Eli glared at his father’s back as he walked away. Yesterday, he’d been happy as a damn clam. Now the clam had just been shipped off to hell in a handbasket…a trip Eli’d taken a time or two before in his life.

Except now he realized it was up to him, whether it was a one-way trip or not. He could sit here and stew, or he could act like a grown-up and actually do something about it. Or at least try. Not about the canceled order, maybe—at least, not now—but about Tess? Yeah.

“Anybody got a phone book?” he yelled to the world at large. Seconds later one flapped to his feet, sending up a cloud of wood dust. With a nod to Jose, one of their employees, Eli snatched it up, elbowing off the cobwebs. Two years out of date but good enough. He flipped open the thin book, found Tess’s number, then dug his cell phone out of his shirt pocket before he lost his nerve.

Maybe last night was a one-time thing—and maybe that’s all it should ever be—but that didn’t mean he and Tess Montoya didn’t have a few things to clear up between them.

Like, now.

Toweling her hair, Tess stared at the ringing landline as though she’d forgotten it was there, since nobody called her on anything but her cell anymore, prompting her to wonder why she even kept the darn thing—

“You gonna get that or what?” her aunt yelled from down the hall.

“No,” Tess yelled back.

Seconds later, Flo appeared at her door, phone in hand and speculative look on face. “It’s Eli Garrett,” she said, conveying a wealth of questions in three words. Because not only would Flo undoubtedly remember Tess’s Eli phase, she would know Tess’s and Eli’s dealings since then had been virtually nonexistent.
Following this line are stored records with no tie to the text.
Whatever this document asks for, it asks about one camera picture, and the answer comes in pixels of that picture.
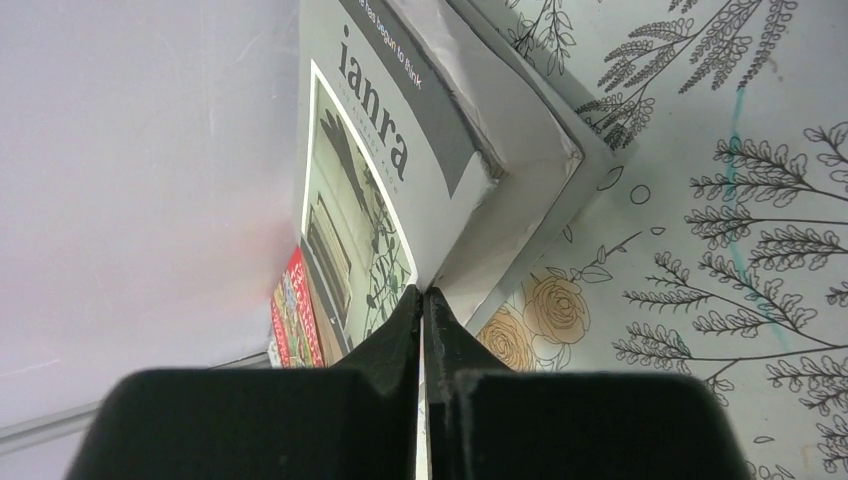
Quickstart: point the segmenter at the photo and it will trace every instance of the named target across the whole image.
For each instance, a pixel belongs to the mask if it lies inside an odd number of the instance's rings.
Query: orange rose
[[[501,307],[477,334],[477,340],[513,370],[532,370],[535,364],[527,331],[516,315]]]
[[[589,331],[589,306],[582,290],[562,277],[539,282],[527,299],[524,322],[536,335],[557,343],[577,343]]]

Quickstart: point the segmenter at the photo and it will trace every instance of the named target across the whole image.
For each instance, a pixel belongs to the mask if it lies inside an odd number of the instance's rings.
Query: wall
[[[475,3],[631,158],[469,328],[514,368],[695,375],[752,478],[848,475],[848,4]]]
[[[0,427],[264,350],[297,5],[0,4]]]

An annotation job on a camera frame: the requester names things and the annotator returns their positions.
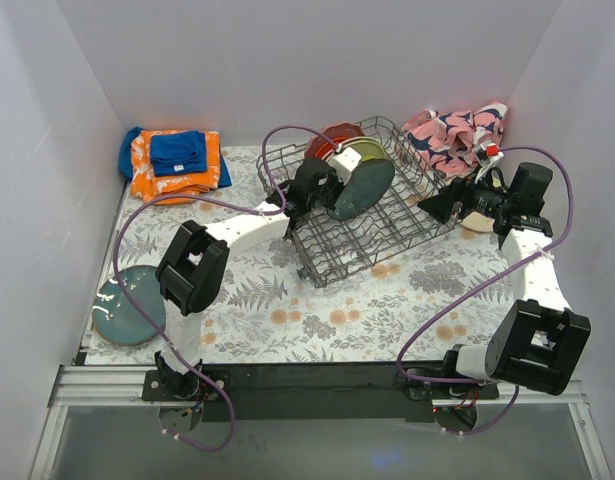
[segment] pink floral towel
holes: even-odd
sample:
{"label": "pink floral towel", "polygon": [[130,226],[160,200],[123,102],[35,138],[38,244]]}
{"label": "pink floral towel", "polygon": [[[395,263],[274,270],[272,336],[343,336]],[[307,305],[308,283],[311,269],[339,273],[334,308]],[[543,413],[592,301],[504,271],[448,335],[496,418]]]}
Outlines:
{"label": "pink floral towel", "polygon": [[407,138],[427,167],[446,177],[468,175],[477,165],[473,148],[483,142],[500,145],[508,107],[486,105],[475,113],[469,110],[440,115],[423,110],[403,126]]}

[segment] white wall
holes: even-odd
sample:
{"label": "white wall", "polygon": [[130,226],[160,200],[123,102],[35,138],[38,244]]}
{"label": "white wall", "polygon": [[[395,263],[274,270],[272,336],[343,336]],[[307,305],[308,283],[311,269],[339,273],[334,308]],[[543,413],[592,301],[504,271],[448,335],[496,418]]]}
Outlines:
{"label": "white wall", "polygon": [[[506,144],[546,147],[573,180],[574,228],[556,264],[572,307],[592,322],[580,373],[615,478],[615,0],[563,0],[511,105]],[[562,227],[562,182],[551,190],[547,215]]]}
{"label": "white wall", "polygon": [[51,0],[0,2],[0,479],[27,478],[121,191],[120,122]]}
{"label": "white wall", "polygon": [[57,0],[123,126],[257,144],[505,100],[560,0]]}

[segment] tabletop
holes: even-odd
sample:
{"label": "tabletop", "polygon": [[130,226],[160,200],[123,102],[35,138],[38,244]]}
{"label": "tabletop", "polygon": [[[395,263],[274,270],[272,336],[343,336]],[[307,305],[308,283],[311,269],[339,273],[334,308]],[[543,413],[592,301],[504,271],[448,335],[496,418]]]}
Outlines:
{"label": "tabletop", "polygon": [[[260,204],[266,197],[255,166],[260,148],[223,148],[223,154],[234,186],[207,196],[240,206]],[[115,228],[141,203],[127,191]],[[206,202],[151,207],[125,236],[121,268],[158,265],[186,220],[207,224],[234,214]],[[393,361],[420,325],[505,267],[495,235],[459,226],[371,269],[315,288],[309,279],[299,278],[301,265],[293,244],[273,240],[229,259],[222,289],[203,312],[198,339],[203,361]],[[101,283],[112,275],[108,263]],[[508,281],[492,285],[441,319],[405,358],[440,360],[456,343],[487,342],[512,302]],[[160,338],[119,346],[95,330],[88,335],[86,365],[149,365],[154,352],[165,347]]]}

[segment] floral patterned cloth
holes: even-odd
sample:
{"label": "floral patterned cloth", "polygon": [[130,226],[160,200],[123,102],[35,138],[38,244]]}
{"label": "floral patterned cloth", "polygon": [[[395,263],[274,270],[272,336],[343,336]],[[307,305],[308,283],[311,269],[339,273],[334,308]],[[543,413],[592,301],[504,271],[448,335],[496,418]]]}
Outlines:
{"label": "floral patterned cloth", "polygon": [[[243,206],[265,198],[257,176],[258,147],[224,148],[234,187],[207,194]],[[124,222],[141,201],[127,195]],[[121,268],[158,265],[179,225],[211,223],[233,211],[197,202],[145,211],[127,232]],[[298,278],[290,242],[274,240],[230,259],[223,288],[205,311],[199,342],[205,363],[392,361],[414,331],[450,301],[502,271],[497,239],[461,227],[372,269],[317,289]],[[112,276],[111,265],[106,277]],[[406,358],[438,360],[455,343],[488,340],[512,303],[501,282],[451,312]],[[87,365],[153,364],[160,338],[127,347],[91,332]]]}

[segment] dish rack
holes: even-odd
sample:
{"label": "dish rack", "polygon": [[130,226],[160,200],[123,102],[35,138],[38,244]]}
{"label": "dish rack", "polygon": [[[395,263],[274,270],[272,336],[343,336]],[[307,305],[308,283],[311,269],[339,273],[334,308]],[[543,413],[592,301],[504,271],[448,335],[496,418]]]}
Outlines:
{"label": "dish rack", "polygon": [[[324,208],[312,212],[305,224],[290,236],[303,267],[300,278],[310,278],[316,287],[344,280],[349,275],[383,262],[444,233],[455,222],[443,225],[416,206],[444,185],[440,174],[425,169],[424,160],[404,133],[384,117],[372,117],[357,125],[365,136],[379,140],[396,167],[396,175],[383,198],[367,212],[347,221],[329,218]],[[267,153],[274,180],[293,178],[305,146],[285,145]],[[262,168],[258,177],[267,194],[272,192]]]}

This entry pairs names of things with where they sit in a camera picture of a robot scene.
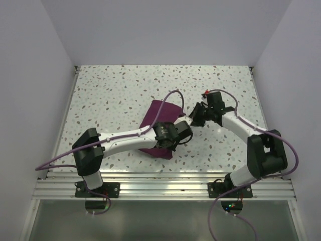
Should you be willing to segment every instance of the white enclosure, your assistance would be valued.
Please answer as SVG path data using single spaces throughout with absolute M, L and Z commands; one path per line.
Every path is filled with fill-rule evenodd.
M 290 0 L 42 0 L 75 65 L 254 66 Z

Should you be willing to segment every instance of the white wall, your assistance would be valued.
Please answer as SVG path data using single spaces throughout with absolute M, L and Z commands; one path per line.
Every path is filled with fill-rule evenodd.
M 57 138 L 73 64 L 40 0 L 0 3 L 0 237 L 17 240 Z
M 293 0 L 254 68 L 268 126 L 300 156 L 291 176 L 309 240 L 321 235 L 321 1 Z M 293 163 L 293 154 L 288 152 Z
M 42 0 L 75 64 L 254 66 L 290 0 Z

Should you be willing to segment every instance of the glass panel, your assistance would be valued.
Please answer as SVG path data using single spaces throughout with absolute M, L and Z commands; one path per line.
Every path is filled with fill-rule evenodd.
M 211 240 L 208 201 L 113 200 L 103 215 L 87 214 L 83 200 L 42 201 L 30 240 Z M 248 201 L 241 215 L 259 240 L 298 240 L 287 201 Z M 212 227 L 219 240 L 254 240 L 252 229 L 218 203 Z

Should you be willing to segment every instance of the purple cloth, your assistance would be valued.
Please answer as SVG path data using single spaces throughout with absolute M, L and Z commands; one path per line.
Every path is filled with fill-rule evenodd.
M 153 100 L 151 105 L 140 124 L 139 128 L 149 126 L 154 121 L 159 107 L 161 106 L 162 101 L 160 100 Z M 157 122 L 172 122 L 174 123 L 176 119 L 181 116 L 182 108 L 171 103 L 165 102 L 162 111 L 158 116 Z M 148 153 L 153 157 L 161 157 L 165 159 L 171 159 L 173 157 L 172 151 L 168 149 L 160 149 L 160 148 L 152 148 L 152 149 L 140 149 L 142 152 Z

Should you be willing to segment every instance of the black bracket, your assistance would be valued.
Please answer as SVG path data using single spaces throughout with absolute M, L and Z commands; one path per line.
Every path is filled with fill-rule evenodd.
M 75 197 L 100 197 L 94 195 L 86 190 L 85 184 L 83 181 L 76 182 L 76 192 Z M 101 187 L 92 190 L 93 192 L 97 192 L 100 194 L 107 194 L 110 198 L 118 198 L 120 191 L 120 183 L 119 182 L 104 182 Z
M 225 191 L 222 191 L 224 189 L 223 182 L 209 182 L 207 184 L 207 190 L 209 192 L 209 198 L 216 198 L 220 194 L 224 193 Z M 242 189 L 235 190 L 234 192 L 231 192 L 224 196 L 225 198 L 239 198 L 242 196 L 243 198 L 251 198 L 253 197 L 252 188 L 251 185 L 248 185 Z
Still, Tess played it as cool as a woman in a towel with recently applied beard burn across much of her person could. “Now what on earth do you suppose he wants? We haven’t even spoken in years.”

“I’m sure I have no idea,” Flo said, handing over the phone. With a pointed look at Tess’s abraded neck.

“Hot shower,” she whispered.

“Whatever,” Flo said, leaving the room and shutting the door behind her.

“Are you insane?” Tess said into the phone. “Why on earth—”

“Just making sure you’re okay.”

“Why wouldn’t I be?”

“And maybe that’s not an opening you want to be giving people, just at the moment. But that’s neither here nor there. We need to get together. To talk.”

“Eli…Last night…Nothing’s—”

“Gonna happen. I know that. But there’s stuff I need to get off my chest.”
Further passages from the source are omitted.